Guidelines when constructing frequency distribution:
- Classes or categories are mutually exclusive (they are all unique).
- Classes or categories are exhaustive (a full list of categories).
To calculate frequencies, first, start with a variable that has categorical data.

# Create a vector with some data that could be categorical
Sample_Vector <- c("A", "B", "A", "C", "A", "B", "A", "C", "A", "B")
# Create a data frame with the vector
data <- data.frame(Sample_Vector)

To count the number of each category value, we can use the table() command.
The output shows a top row of categories and a bottom row that contains the number of observations in the category.

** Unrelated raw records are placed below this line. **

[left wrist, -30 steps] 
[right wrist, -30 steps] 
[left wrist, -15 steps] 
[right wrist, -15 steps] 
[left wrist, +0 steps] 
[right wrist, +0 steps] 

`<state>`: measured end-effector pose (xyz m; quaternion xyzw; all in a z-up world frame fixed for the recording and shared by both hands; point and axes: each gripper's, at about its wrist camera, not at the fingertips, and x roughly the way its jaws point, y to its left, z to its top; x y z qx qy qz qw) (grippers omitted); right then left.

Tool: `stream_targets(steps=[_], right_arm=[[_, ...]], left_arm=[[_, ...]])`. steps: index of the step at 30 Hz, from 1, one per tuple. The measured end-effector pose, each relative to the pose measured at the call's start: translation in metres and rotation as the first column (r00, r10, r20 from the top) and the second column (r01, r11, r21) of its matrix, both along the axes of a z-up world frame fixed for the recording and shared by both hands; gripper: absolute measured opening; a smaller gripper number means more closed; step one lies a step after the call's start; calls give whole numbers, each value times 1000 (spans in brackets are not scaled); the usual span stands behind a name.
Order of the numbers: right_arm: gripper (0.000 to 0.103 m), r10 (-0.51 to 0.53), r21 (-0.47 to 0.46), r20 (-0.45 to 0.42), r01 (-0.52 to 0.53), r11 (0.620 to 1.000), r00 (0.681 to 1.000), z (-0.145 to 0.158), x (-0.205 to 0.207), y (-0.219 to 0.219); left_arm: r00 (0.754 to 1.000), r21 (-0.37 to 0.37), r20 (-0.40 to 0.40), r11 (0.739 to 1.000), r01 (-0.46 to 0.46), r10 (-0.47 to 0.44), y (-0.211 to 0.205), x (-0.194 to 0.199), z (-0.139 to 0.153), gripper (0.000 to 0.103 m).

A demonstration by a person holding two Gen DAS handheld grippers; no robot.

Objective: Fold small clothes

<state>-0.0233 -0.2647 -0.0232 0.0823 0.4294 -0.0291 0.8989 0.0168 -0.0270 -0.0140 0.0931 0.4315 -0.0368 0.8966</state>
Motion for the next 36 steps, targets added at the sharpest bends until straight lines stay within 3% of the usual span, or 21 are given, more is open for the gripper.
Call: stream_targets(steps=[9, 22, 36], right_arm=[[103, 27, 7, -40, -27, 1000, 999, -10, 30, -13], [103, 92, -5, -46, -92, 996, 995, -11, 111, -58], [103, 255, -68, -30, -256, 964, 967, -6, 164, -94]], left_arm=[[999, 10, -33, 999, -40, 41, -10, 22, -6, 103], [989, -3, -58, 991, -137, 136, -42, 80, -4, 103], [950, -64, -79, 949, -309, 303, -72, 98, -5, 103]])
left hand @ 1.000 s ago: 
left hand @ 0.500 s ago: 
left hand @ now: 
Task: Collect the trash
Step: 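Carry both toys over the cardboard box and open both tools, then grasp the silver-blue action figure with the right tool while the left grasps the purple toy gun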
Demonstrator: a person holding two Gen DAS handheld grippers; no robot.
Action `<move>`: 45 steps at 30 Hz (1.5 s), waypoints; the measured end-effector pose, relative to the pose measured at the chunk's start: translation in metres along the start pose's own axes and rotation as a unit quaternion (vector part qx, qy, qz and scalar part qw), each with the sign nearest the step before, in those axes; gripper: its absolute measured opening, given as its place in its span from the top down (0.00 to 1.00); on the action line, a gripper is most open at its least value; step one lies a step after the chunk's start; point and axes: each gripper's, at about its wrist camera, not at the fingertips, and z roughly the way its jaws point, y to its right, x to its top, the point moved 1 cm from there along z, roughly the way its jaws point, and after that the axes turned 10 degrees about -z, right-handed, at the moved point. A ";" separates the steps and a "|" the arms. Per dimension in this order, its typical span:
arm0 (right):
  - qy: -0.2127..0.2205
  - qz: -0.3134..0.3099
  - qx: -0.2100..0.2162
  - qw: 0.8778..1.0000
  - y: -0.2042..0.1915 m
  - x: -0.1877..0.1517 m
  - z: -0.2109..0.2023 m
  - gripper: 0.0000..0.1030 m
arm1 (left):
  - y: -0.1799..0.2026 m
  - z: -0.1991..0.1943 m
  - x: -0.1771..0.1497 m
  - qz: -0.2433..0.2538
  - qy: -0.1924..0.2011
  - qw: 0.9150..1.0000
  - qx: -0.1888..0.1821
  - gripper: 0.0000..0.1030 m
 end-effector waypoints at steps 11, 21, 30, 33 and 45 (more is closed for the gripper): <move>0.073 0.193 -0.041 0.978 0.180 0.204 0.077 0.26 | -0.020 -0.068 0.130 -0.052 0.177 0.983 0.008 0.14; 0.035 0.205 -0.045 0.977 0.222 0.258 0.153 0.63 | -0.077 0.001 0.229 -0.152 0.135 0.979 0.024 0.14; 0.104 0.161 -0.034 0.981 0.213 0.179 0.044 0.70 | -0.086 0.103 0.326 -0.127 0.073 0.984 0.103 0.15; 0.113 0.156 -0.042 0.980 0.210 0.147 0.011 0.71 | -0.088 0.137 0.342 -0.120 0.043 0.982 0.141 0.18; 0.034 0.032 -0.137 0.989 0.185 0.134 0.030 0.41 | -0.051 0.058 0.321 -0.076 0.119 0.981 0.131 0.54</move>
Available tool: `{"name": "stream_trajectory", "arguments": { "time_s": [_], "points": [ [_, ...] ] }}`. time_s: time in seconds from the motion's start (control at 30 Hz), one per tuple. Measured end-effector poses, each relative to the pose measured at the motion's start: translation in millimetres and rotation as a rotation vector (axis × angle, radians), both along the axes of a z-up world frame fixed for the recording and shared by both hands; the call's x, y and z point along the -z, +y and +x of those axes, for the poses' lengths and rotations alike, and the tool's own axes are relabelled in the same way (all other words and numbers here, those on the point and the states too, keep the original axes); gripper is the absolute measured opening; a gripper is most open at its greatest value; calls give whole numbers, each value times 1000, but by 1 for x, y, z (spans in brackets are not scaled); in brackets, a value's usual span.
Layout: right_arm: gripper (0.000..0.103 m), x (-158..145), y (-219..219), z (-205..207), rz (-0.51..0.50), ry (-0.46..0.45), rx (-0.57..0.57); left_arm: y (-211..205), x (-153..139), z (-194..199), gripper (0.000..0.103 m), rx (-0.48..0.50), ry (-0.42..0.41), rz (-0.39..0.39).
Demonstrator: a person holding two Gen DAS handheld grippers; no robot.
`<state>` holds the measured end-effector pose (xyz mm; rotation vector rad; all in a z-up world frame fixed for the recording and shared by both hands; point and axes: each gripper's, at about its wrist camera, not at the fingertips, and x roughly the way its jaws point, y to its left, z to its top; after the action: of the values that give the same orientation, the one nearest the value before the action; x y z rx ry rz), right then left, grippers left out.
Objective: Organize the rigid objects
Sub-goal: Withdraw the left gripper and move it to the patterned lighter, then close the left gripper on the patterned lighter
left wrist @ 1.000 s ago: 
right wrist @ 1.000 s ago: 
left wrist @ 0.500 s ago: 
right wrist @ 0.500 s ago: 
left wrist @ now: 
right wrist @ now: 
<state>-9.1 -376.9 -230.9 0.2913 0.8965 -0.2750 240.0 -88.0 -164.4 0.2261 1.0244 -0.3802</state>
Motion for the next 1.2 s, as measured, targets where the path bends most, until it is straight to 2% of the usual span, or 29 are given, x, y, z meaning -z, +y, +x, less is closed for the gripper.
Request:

# Create a table of frequencies
frequencies <- table(data$Sample_Vector)
frequencies


A B C 
5 3 2

Relative frequency is how often something happens divided by all outcomes.
The relative frequency is calculated by \(f_i/n\), where \(f_i\) is the frequency of class \(i\) and \(n\) is the total frequency.
We can use the prop.table() command to calculate relative frequency by dividing each category’s frequency by the sample size.

# Calculate proportions
proportions <- prop.table(frequencies)

The cumulative relative frequency is given by \(cf_i/n\), where \(cf_i\) is the cumulative frequency of class \(i\).
The cumsum() function calculates the cumulative distribution of the data

# Calculate cumulative frequencies
cumulfreq <- cumsum(frequencies)
# Calculate cumulative proportions
cumulproportions <- cumsum(prop.table(frequencies))

The rbind() function is used to combine multiple data frames or matrices by row. The name “rbind” stands for “row bind”. Since the data produced by the table is in rows, we can use rbind to link them together.

# combine into table
frequency_table <- rbind(frequencies, proportions, cumulfreq, cumulproportions)
# Print the table
frequency_table

                   A   B    C
frequencies      5.0 3.0  2.0
proportions      0.5 0.3  0.2
cumulfreq        5.0 8.0 10.0
cumulproportions 0.5 0.8  1.0

We can transpose a table using the t() command, which flips the dataset.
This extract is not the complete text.